Duas reuniões na quinta-feira à noite, entre Lira, Pacheco, Aguinaldo e Braga, selaram o acordo que permitiu a votação. Inicialmente, os senadores não admitiam abrir mão das exceções que a Casa incluiu no texto, mas aos poucos foram cedendo.
Um dos pontos de divergência entre as Casas era a Zona Franca de Manaus. O relatório de Aguinaldo mantém o Imposto sobre Produtos Industrializados (IPI). Ele será aplicado apenas a produtos de outras regiões que também são feitos na Zona Franca, para garantir a competitividade da região.
O texto aprovado pelo Senado determinava a cobrança da Cide (imposto). A diferença é que os recursos da Cide seriam destinados ao Amazonas, enquanto o IPI será nacional. Proteger a região é questão estratégica para a bancada do Norte e para Braga.
O relator retirou a cesta básica estendida (que daria redução de 60% na alíquota do imposto para alguns produtos), mas manteve a alíquota zero para a cesta básica. Foi mantida a prorrogação do incentivo para montadoras do Norte, Nordeste e Centro-Oeste até 2033, o que desagradou a outros estados.
Jabuti dos auditores
Foi incluído um jabuti (elemento estranho ao escopo original do projeto) no texto em destaque, que permite a governadores e prefeitos aprovarem leis nas assembleias para equiparar o salário de auditores fiscais ao teto salarial de servidores da União. Na prática, isso permitiria que a categoria tivesse a remuneração de ministros do Supremo Tribunal Federal (STF).
No último destaque da votação, a Câmara não alcançou o quórum necessário para manter a incidência do imposto seletivo sobre armas e munições. Esse imposto incidirá sobre bens e serviços considerados prejudiciais à saúde ou ao meio ambiente.
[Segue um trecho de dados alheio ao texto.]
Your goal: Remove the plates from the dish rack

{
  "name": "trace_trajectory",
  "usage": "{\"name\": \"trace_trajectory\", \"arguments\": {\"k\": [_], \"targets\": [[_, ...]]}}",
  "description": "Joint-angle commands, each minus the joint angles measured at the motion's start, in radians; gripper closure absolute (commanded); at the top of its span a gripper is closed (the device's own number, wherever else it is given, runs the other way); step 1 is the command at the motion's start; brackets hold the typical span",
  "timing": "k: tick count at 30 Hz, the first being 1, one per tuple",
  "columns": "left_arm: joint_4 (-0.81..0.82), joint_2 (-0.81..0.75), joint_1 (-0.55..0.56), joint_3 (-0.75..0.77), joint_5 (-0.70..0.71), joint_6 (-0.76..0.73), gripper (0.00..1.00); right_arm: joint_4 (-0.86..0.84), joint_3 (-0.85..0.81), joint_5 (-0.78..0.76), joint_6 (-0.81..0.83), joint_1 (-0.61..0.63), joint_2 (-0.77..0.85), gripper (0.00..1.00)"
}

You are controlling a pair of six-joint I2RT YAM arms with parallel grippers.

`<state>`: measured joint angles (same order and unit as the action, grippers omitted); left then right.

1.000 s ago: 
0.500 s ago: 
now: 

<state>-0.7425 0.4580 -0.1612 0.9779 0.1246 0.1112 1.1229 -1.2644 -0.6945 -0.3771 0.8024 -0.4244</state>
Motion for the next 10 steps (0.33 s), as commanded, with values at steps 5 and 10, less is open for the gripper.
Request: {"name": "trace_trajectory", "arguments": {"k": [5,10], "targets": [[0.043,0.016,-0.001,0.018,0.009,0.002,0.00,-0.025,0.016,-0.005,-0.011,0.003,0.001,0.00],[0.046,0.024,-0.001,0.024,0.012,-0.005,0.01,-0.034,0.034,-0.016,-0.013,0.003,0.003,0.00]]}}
Para Marina Thiago, cofundadora do Movimento Pra Ser Justo, a versão final ficou melhor que a anterior por ter reduzido um pouco as exceções e regimes diferenciados, ou seja, produtos e serviços que não serão tributados pela alíquota padrão do IVA:
— Exceções aumentam a complexidade da tributação, e muitos estudos apontam que elas acabam beneficiando as pessoas mais ricas.
Larissa Longo, pesquisadora do Núcleo de Pesquisas em Tributação do Insper, considerou positiva a extinção da cesta básica estendida. Ela elogiou a redução no número de setores com regimes específicos, com a saída de transporte aéreo e saneamento.
— É só o começo. Os próximos dois anos serão muito intensos em discussão de legislação — disse Larissa, em referência às leis complementares necessárias para colocar o novo sistema de pé.